Two sisters are split apart by race in Brit Bennett’s stunning The Vanishing Half
As kids growing up in the deep South, two light-skinned Black girls play a game: Desiree Vignes dares her twin sister, Stella, to try hiding in plain sight of white people. When Stella discovers that she can pass without effort, the idea never leaves her that she could claim to be white herself. The sisters at the heart of Brit Bennett’s stunning sophomore novel, The Vanishing Half, were born in Mallard, a small Louisiana town where they come of age in the 1950s and ’60s. The Vignes girls’ entire identities in the community, which is known for being colorstruck—favoring light-skinned Black folk—are shaped by their proximity to whiteness.

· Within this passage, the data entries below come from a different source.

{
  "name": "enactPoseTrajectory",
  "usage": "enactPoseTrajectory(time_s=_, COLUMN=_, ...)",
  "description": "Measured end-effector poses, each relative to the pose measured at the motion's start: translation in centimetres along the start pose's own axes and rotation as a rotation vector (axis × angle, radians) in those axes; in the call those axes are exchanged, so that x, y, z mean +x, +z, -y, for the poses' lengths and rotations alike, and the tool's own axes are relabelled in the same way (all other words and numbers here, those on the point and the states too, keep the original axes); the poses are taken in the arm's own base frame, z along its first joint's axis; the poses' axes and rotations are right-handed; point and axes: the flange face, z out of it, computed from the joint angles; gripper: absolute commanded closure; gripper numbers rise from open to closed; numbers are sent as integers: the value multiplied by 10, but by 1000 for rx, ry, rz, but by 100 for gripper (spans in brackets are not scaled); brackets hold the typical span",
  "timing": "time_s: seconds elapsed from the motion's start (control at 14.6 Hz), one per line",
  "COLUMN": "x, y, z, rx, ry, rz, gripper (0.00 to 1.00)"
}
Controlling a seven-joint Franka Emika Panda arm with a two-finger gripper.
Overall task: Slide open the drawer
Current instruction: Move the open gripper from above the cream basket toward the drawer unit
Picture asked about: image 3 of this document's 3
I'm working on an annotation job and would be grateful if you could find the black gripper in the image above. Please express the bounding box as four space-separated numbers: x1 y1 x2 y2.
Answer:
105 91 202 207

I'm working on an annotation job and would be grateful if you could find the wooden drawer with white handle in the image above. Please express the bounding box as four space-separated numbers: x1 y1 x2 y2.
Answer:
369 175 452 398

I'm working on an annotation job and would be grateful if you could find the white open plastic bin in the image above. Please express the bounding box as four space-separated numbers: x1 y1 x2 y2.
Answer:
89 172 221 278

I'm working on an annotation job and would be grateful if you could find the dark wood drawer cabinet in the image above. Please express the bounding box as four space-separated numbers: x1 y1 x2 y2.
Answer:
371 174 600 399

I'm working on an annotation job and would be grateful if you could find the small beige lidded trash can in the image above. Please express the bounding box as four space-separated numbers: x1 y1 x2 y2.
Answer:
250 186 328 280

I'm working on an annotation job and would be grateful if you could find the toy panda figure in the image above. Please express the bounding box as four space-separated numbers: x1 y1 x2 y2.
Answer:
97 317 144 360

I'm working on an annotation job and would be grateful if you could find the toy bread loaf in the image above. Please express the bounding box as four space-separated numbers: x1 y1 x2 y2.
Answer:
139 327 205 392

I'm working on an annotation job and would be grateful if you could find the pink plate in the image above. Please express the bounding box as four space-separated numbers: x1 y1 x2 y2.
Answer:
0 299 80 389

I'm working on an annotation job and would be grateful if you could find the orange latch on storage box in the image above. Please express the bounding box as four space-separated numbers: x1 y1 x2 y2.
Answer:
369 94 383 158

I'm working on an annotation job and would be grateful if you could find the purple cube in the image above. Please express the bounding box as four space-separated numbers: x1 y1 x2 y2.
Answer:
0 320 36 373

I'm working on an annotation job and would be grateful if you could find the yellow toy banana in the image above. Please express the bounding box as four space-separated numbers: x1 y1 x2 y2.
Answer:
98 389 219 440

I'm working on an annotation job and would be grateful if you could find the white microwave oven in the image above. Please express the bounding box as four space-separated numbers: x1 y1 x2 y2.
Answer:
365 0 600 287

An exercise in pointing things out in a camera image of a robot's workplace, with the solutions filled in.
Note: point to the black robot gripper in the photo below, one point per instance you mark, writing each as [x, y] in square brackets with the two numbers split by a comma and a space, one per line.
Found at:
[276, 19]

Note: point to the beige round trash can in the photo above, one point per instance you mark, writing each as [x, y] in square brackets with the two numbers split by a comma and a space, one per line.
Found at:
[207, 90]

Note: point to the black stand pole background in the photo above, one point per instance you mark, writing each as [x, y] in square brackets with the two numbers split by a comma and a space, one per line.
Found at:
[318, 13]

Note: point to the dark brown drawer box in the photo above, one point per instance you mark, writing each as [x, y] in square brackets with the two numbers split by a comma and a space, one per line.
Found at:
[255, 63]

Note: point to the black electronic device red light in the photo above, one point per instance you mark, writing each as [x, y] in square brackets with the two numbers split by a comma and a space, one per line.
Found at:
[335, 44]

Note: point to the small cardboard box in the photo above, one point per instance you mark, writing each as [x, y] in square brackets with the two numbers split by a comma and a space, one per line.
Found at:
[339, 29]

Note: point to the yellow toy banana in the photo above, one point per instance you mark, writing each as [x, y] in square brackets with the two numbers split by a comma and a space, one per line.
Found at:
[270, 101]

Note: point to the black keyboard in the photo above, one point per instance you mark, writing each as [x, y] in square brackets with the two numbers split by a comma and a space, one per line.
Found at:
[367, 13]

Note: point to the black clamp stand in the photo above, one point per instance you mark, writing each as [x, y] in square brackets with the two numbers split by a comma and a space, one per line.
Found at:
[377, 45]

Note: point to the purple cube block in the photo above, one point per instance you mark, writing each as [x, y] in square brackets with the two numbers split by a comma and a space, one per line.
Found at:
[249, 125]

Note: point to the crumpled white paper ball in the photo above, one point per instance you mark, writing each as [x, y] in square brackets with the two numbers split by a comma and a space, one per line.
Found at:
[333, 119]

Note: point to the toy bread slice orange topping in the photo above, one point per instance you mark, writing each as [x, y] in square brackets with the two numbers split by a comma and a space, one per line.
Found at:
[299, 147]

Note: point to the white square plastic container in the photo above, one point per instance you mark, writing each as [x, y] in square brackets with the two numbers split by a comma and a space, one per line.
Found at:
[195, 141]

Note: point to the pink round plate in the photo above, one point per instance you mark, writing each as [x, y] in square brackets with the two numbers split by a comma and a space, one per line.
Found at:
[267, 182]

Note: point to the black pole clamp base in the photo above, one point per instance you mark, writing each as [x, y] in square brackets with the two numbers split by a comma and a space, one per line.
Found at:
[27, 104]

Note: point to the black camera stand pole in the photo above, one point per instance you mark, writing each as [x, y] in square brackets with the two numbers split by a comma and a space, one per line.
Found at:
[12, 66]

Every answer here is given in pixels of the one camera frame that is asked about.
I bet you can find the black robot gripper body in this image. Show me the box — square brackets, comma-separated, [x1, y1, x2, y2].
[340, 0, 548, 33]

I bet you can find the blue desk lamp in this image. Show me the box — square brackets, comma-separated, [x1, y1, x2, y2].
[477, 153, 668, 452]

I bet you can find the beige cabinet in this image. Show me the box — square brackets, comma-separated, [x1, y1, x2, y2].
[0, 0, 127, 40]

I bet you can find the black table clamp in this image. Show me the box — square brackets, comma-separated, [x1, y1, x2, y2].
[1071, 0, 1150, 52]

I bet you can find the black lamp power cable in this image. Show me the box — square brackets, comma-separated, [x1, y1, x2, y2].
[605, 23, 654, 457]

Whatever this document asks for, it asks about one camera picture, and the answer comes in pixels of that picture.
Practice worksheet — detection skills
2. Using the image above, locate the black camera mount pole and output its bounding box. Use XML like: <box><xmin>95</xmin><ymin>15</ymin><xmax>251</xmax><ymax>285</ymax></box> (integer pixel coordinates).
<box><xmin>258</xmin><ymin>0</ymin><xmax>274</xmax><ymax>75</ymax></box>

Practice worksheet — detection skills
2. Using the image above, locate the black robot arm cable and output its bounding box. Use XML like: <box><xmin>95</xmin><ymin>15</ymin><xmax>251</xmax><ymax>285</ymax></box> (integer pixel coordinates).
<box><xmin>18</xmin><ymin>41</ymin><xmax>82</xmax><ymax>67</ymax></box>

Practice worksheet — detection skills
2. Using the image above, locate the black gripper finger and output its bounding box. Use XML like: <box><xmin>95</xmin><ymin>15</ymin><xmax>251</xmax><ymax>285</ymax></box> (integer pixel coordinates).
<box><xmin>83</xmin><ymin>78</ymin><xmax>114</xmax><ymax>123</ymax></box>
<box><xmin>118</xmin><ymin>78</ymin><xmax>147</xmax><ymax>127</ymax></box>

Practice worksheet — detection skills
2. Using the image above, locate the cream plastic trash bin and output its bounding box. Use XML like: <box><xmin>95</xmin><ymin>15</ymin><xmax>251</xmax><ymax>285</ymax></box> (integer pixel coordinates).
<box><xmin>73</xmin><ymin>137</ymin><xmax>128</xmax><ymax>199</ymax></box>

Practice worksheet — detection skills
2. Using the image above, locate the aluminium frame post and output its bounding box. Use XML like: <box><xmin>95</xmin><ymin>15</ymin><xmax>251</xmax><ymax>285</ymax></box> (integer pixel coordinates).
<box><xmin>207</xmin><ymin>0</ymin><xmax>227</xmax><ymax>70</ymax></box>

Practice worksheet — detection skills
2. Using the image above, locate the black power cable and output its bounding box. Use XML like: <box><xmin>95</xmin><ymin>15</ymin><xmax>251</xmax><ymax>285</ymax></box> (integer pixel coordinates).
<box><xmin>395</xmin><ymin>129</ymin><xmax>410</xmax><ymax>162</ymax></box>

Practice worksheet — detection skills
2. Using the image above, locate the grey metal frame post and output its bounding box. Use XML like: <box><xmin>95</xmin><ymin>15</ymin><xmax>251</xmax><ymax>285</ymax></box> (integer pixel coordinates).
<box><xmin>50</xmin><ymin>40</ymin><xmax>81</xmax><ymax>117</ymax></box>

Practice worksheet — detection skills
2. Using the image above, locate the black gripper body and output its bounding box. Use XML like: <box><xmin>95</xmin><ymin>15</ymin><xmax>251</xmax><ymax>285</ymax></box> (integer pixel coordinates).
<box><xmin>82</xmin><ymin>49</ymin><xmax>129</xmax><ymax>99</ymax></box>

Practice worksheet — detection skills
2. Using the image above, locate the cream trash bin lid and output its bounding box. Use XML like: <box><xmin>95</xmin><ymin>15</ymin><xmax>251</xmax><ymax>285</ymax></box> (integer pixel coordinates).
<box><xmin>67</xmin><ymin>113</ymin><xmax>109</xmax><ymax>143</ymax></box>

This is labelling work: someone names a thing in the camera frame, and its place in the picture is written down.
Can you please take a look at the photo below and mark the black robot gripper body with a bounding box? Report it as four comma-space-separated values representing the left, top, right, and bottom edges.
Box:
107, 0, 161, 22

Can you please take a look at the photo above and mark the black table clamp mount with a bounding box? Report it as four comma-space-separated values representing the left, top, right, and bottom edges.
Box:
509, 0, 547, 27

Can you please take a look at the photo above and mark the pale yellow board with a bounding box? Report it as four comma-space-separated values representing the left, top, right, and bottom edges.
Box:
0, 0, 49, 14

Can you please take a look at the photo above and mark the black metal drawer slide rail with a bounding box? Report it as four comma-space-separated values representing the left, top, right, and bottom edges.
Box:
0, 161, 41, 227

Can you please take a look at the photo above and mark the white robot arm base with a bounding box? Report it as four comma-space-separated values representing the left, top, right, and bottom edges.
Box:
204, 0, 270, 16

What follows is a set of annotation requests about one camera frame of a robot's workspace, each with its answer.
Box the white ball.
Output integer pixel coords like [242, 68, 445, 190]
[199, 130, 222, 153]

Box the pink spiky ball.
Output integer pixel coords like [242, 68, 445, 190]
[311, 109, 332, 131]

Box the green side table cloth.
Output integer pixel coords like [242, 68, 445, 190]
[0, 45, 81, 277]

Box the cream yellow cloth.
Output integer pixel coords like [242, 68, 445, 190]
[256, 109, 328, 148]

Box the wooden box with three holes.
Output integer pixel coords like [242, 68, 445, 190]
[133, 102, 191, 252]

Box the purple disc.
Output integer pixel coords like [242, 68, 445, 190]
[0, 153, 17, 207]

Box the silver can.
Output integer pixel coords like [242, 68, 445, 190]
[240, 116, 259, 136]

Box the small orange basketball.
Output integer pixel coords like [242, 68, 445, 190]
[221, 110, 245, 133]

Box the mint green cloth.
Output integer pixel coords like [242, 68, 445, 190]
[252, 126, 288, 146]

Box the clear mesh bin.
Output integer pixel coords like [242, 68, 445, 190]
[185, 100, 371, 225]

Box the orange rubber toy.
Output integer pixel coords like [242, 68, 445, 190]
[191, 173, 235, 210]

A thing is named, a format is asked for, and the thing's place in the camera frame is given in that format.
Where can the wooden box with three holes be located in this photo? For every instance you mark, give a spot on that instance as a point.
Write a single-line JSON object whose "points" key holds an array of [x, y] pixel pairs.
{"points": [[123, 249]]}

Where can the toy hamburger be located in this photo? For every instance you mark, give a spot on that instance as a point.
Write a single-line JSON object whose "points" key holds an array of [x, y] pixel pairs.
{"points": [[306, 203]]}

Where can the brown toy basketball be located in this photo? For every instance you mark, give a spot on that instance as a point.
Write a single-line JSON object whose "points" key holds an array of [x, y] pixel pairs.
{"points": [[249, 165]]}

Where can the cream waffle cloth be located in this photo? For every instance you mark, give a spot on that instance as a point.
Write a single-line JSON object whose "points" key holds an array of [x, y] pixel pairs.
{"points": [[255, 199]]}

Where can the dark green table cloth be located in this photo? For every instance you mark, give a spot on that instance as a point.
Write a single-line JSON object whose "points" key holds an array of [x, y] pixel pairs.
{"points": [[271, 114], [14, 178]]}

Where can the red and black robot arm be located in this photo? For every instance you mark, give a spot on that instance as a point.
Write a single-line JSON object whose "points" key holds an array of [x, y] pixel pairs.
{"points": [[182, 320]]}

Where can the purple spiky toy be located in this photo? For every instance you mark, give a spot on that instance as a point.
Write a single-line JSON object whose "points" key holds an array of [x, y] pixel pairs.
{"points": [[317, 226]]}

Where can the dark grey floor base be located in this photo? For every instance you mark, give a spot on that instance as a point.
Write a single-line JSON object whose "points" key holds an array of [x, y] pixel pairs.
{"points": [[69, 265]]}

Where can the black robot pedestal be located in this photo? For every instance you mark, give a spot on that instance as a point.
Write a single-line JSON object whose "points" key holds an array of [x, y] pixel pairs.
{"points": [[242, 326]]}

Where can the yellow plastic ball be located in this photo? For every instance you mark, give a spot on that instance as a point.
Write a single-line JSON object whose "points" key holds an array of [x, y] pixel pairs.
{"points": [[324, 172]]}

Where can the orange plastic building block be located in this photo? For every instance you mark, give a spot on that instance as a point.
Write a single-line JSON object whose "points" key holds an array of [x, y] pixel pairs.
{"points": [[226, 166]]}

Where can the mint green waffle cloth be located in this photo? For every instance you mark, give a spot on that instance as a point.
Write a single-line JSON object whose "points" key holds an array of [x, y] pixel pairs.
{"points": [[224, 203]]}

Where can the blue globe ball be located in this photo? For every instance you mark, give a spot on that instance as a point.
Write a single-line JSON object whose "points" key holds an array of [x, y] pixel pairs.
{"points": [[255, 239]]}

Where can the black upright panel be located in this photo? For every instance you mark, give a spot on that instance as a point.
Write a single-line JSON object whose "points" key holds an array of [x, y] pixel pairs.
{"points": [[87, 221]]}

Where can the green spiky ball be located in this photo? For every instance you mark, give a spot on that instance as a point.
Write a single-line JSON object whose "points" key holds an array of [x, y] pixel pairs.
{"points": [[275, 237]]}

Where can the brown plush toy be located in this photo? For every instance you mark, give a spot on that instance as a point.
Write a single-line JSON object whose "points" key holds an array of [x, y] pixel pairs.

The Vanishing Half revolves around the myths it is possible to make from our lives. Put another way, the novel reveals the lengths to which people will go for an easier life—possibly even the life of their dreams. Bennett achieves this by carefully granting us access to the deepest fears of two women who take very different paths and by showing the reach of their decisions on their daughters as well as the other people closest to them.
From the story’s opening, the twins are viewed with a sense of intrigue by the Mallard community—both as individuals and, simply, as twins. That enigmatic quality continues even when it’s revealed where Stella disappears to after she and her sister escape their hometown to live together in New Orleans as young women. When Stella is mistaken for white and hired as a secretary, she vanishes into another life. The novel follows the two sisters and the very different daughters they will bear. Jude is the very dark-skinned result of Desiree’s abusive and doomed marriage. Kennedy is, unbeknownst to her, biracial; her white father was Stella’s boss before the two married and moved the family to Los Angeles.
Years later, when Desiree moves back to Mallard with Jude in tow, fleeing her husband, both mother and child become the subject of intense gossip, as Stella’s disappearance continues to hang over her narrative. Bennett expertly conveys how both Desiree and Stella fumble and triumph in their respective, separate lives, while rendering their children’s narratives fully and clearly as well. Jude, who is set on medical school, can run so fast that she earns a scholarship to UCLA, while Kennedy becomes a wayward actress. Jude finds solace and comfort in her steady love of Reese, a man whose life has also been shaped by trying to free himself from an oppressive past.
The Vanishing Half is seamless and suspenseful. The novel manages to be engrossing and surprisingly apolitical—the latter is particularly notable, as passing typically creates questions of morality or ethics even in 2020. Bennett does not write toward the propriety or impropriety of passing—she does not ask us, through Stella, if it is deceitful to pretend to be white in order to avoid the oppressions and restrictions of Blackness. Instead, Bennett writes about passing as one fraught choice Black people had for circumventing the limitations placed on them. Throughout the book, she shows the impact of those choices, intentional or unintentional, on not just an individual, but also an entire family and community. It is clear throughout The Vanishing Half that sometimes becoming someone different becomes a greater weight to bear than remaining stuck in the destiny of one’s old self.
The result is a novel that reads effortlessly. The characters and stakes are both true to the decades they span and the truths they tell about hiding or passing. There is tremendous, timeless wisdom here about what is lost when we do not allow others to see our real selves and what is found again if we free ourselves from their gaze.